Os maiores perdedores da queda econômica após a Covid-19 são os do mercado doméstico. Os custos de produção e financiamento têm subido, principalmente para as pequenas e médias empresas, sem considerar o grande número de falências em setores críticos como varejo, turismo e gastronomia. As expectativas de investimento não estão convergindo, já que os desafios macroeconômicos ainda não foram resolvidos e o governo não apresentou um plano econômico antiinflacionário abrangente até agora.
O setor de energia tem expectativa de recuperação, expansão em 2021, principalmente ligada à exploração de hidrocarbonetos na área de xisto de Vaca Muerta, e à expansão da mineração, em linha com melhores preços internacionais. Por outro lado, a indústria de transformação voltada para o mercado interno depende da recuperação
do consumo, já que as exportações da indústria dependem principalmente de importações do Brasil, cujo crescimento pode impulsionar a demanda por exportações argentinas, principalmente trigo, indústria e veículos. Importância das exportações agrícolas e agroindustriais na recuperação econômica.
A produção agrícola e de alimentos não foi interrompida pelas restrições de quarentena deste ano. A safra passada de trigo, milho e soja está quase registrada, com uma safra total de grãos estimada em 142 milhões de toneladas. Somando todas as cadeias agroindustriais, suas exportações em 2020 equivalem a 70% do total das exportações do país, por US$ 55.000 milhões. No entanto, maiores incertezas, relacionadas à pressão tributária, ao alto nível das alíquotas dos impostos de exportação, intervenções no mercado – como o caso Vicentin e a nacionalização do Portal
do Paraná -, restrições às importações que podem afetar a importação de fertilizantes, preveem que as intenções de plantio e investimento são mais incertas para os próximos meses.

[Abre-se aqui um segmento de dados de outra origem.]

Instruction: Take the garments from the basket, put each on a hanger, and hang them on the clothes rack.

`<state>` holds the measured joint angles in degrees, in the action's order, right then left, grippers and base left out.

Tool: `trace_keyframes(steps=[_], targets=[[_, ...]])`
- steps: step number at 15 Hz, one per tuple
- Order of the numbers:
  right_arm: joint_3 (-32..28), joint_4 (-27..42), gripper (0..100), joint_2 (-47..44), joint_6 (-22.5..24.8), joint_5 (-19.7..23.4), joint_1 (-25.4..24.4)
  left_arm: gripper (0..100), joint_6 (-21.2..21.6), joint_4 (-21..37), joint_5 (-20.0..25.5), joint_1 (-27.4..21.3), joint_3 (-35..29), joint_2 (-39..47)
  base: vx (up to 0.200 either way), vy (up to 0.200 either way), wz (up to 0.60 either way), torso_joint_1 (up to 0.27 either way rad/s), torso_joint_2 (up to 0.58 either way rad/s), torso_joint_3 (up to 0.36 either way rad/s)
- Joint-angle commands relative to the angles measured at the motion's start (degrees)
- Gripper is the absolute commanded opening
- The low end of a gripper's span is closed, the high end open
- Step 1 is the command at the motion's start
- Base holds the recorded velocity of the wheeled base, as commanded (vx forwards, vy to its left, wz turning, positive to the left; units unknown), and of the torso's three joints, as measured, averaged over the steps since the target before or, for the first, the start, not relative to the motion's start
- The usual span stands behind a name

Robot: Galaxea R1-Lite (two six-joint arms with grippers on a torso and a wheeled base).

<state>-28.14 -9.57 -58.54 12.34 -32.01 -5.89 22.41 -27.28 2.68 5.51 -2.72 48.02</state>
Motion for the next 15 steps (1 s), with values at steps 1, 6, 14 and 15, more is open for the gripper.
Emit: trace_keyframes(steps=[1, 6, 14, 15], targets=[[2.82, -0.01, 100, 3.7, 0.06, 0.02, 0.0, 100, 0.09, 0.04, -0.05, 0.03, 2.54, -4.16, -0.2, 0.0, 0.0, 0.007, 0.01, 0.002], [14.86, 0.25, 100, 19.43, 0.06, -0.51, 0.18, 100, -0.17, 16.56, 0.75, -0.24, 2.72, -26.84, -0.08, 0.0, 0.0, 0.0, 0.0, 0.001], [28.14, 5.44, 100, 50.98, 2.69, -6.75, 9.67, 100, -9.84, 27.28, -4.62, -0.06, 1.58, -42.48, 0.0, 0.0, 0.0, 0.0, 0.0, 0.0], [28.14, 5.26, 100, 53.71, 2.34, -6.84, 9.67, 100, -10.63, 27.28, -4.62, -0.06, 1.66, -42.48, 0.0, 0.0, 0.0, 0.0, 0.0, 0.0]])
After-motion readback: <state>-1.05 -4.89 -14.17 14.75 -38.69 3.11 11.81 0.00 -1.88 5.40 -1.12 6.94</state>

A experiência do ano passado é ilustrativa: a produção total de grãos entre 2009 e 2014, anos de grande intervenção estatal, foi em média 101 milhões de toneladas. Por outro lado, essa produção, entre 2015 e hoje, foi em média de 132 milhões de toneladas, com políticas mais desregulamentadas, como mostra o gráfico. Outra questão importante é a seca que já se faz sentir na região e as previsões de um fenômeno “La Niña” pelo menos até o final do ano. Isso afetará a possibilidade de plantar muito mais. Assim, o papel positivo do setor agrícola como setor líder na reativação pode ser moderado.
Os desafios econômicos da Argentina são relevantes. As oportunidades de investimento e a capacidade de recuperação do país são fortes. As políticas públicas têm a resposta e a oportunidade de quebrar 10 anos de estagflação e aumento da pobreza.